AIM OF THE TASK: Retype, word for word, every line from the one holding "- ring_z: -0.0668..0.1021" through the one holding "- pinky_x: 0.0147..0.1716" in the entries below, both included, and only those lines.

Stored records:
--------------------------------

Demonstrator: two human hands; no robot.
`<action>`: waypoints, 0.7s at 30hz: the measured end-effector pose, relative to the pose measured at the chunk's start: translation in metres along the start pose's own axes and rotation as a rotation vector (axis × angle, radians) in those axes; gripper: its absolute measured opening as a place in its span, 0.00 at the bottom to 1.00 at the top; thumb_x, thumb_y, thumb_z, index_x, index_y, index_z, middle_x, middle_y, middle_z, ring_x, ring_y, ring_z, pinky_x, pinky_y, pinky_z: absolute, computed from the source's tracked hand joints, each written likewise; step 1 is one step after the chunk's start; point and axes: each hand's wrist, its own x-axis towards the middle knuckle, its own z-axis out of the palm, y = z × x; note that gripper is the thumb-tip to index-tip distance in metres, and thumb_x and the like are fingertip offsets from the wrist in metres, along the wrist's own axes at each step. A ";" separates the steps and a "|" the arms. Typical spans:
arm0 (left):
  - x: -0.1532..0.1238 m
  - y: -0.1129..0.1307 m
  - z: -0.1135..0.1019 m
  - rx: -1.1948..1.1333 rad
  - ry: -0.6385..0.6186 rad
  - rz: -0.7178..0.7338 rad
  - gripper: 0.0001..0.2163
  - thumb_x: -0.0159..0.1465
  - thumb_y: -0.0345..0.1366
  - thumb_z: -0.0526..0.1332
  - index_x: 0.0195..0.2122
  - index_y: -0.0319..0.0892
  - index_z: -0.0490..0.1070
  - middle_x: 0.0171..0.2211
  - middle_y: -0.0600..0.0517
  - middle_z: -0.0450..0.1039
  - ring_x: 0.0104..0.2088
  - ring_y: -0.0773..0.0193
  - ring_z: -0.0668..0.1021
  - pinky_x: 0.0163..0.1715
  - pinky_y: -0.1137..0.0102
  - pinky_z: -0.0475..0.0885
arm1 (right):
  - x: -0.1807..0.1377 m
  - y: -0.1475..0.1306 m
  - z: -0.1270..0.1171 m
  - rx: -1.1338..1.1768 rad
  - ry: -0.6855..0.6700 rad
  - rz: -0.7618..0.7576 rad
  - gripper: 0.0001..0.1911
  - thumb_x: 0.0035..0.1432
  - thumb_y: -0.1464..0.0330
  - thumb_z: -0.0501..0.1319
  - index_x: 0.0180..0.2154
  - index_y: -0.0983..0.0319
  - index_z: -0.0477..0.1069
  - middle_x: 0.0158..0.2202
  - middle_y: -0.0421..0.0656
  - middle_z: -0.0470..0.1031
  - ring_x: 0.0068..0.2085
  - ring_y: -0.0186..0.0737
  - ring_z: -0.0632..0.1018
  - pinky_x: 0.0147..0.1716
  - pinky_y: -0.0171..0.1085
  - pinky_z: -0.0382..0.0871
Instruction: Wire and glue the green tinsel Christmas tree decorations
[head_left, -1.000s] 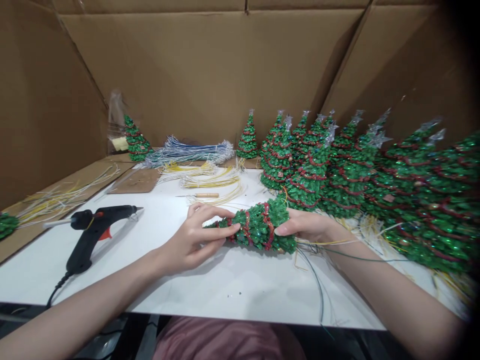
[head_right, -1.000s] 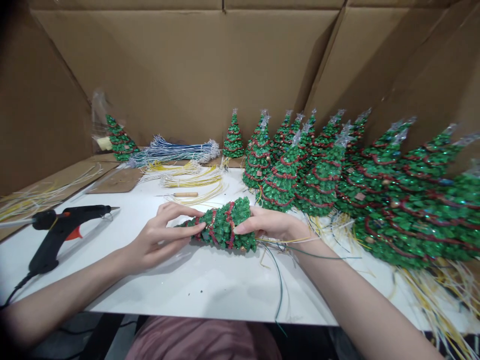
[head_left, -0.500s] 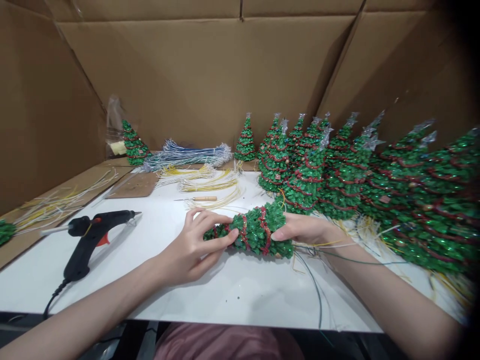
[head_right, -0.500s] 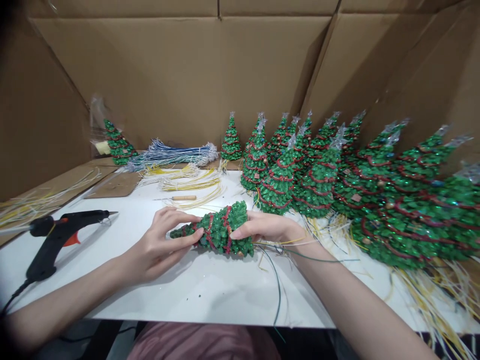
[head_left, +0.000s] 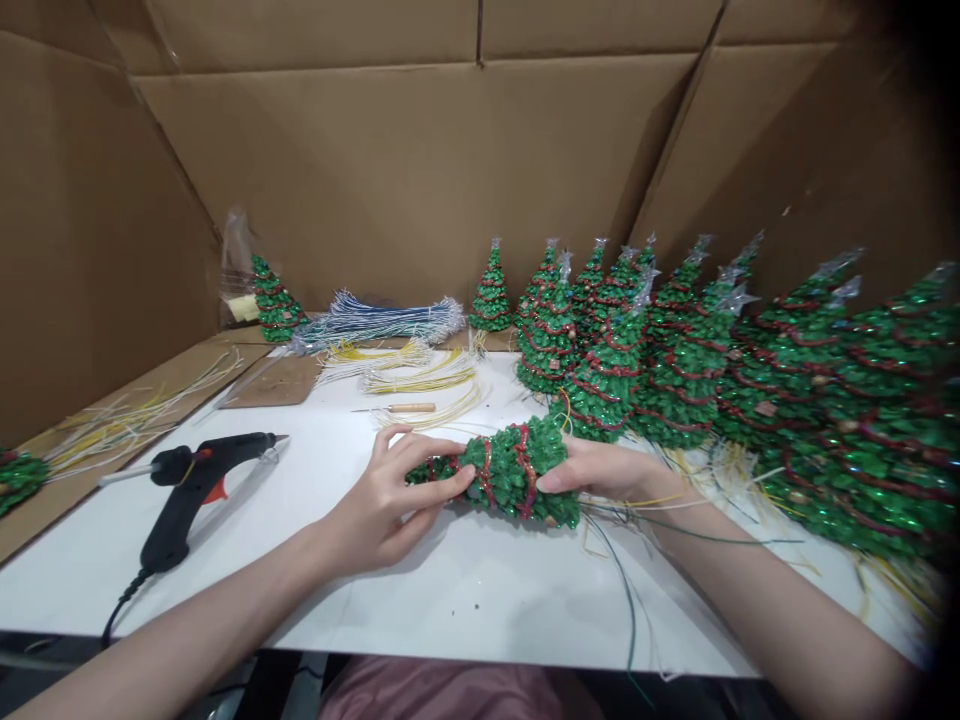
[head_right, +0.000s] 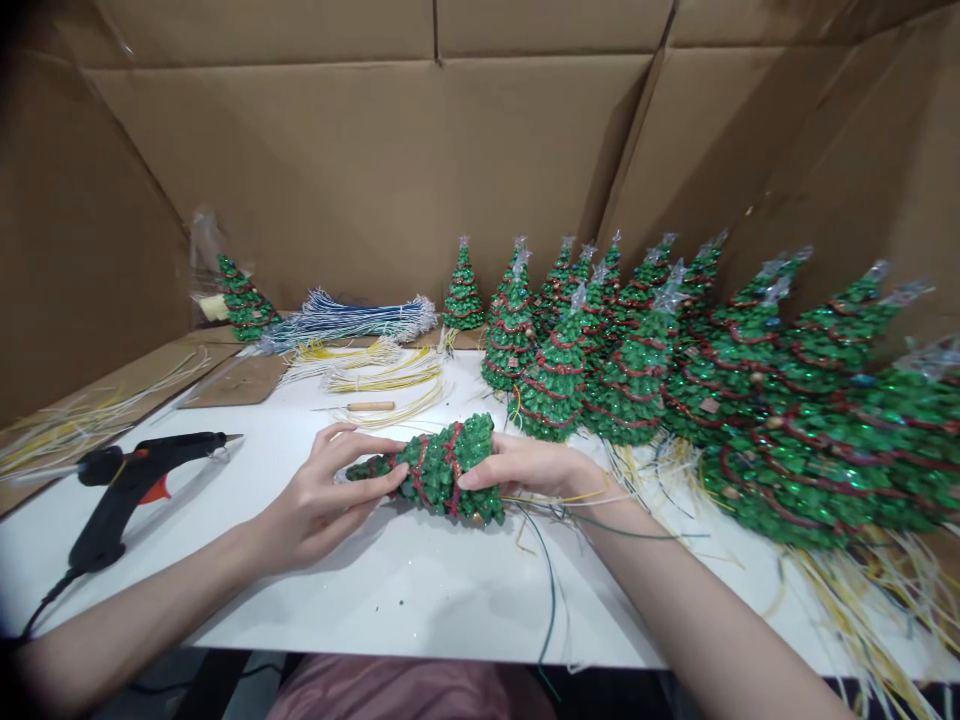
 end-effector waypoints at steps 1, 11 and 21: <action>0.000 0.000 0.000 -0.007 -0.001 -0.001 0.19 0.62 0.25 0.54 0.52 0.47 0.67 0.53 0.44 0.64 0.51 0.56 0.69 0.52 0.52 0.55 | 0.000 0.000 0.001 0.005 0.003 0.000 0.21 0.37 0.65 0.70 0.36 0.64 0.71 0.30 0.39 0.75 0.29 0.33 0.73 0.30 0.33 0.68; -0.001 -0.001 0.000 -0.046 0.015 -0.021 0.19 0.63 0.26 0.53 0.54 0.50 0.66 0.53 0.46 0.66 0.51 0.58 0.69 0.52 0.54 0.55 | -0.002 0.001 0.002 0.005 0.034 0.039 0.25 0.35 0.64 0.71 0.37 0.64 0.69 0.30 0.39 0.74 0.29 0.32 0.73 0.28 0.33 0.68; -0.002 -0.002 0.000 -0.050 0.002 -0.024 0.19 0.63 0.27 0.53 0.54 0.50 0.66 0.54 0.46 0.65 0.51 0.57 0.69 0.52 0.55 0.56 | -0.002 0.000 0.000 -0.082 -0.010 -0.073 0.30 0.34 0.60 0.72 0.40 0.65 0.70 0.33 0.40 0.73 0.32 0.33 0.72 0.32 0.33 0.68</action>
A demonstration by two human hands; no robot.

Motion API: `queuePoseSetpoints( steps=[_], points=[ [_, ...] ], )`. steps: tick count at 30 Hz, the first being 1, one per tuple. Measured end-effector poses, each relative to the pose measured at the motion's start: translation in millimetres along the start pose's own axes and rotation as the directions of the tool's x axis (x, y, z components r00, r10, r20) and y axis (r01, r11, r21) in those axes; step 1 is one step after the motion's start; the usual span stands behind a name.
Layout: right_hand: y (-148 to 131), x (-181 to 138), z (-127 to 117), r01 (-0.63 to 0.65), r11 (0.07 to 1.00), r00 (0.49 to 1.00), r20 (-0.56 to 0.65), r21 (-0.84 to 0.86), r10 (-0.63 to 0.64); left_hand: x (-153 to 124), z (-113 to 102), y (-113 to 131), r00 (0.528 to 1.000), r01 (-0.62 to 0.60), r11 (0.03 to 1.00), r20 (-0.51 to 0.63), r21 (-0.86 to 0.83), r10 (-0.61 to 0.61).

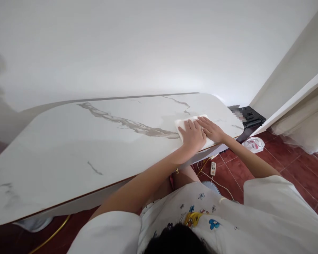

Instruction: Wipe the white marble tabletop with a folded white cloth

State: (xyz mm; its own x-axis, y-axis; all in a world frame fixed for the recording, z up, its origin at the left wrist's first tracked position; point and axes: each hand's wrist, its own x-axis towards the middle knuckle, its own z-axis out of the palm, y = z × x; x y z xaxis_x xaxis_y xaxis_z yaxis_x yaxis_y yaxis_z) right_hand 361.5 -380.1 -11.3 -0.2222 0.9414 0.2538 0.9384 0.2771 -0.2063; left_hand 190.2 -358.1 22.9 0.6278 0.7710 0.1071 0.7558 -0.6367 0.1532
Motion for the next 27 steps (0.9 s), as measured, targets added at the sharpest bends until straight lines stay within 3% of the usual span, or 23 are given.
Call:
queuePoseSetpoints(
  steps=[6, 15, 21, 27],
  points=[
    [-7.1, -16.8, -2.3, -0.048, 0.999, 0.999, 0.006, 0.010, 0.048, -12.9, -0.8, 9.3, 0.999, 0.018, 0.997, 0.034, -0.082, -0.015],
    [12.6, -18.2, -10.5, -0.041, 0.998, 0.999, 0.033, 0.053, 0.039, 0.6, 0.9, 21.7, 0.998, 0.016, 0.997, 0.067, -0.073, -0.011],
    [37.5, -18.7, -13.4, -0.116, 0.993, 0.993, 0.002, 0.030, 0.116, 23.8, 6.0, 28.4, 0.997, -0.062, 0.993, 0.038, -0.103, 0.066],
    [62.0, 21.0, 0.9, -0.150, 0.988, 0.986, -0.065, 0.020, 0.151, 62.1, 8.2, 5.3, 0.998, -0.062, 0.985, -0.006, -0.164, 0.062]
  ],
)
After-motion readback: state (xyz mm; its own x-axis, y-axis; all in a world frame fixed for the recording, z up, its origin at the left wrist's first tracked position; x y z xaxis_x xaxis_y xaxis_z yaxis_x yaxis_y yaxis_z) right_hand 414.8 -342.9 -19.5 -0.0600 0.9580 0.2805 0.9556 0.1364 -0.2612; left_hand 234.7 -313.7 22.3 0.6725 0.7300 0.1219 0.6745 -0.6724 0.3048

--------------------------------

RESULT OF THIS TASK:
  - ring_z: -0.0668..0.1021
  - pinky_x: 0.0163..0.1715
  - pinky_y: -0.1137..0.0102
  - pinky_z: -0.0475..0.0885
arm1 (right):
  - x: -0.1807..0.1377 m
  - y: -0.1475..0.1306 m
  - z: -0.1270..0.1171 m
  - rx: -1.1338..1.1768 rad
  - ry: -0.6855..0.6700 rad
  - rz: -0.7618..0.7576 rad
  - gripper: 0.0001..0.1911
  - thumb_x: 0.0035..0.1432
  - thumb_y: -0.1464..0.0330
  - thumb_z: -0.0501..0.1319
  - index_x: 0.0180..0.2154
  - index_y: -0.0983..0.0319
  - index_z: -0.0477..0.1069
  - middle_x: 0.0158..0.2202
  - middle_y: -0.0421..0.0656
  - middle_z: -0.0470..0.1031
  - ring_x: 0.0068..0.2085
  - ring_y: -0.0186..0.0737
  - ring_z: -0.0632..0.1018
  - pinky_x: 0.0147..0.1716

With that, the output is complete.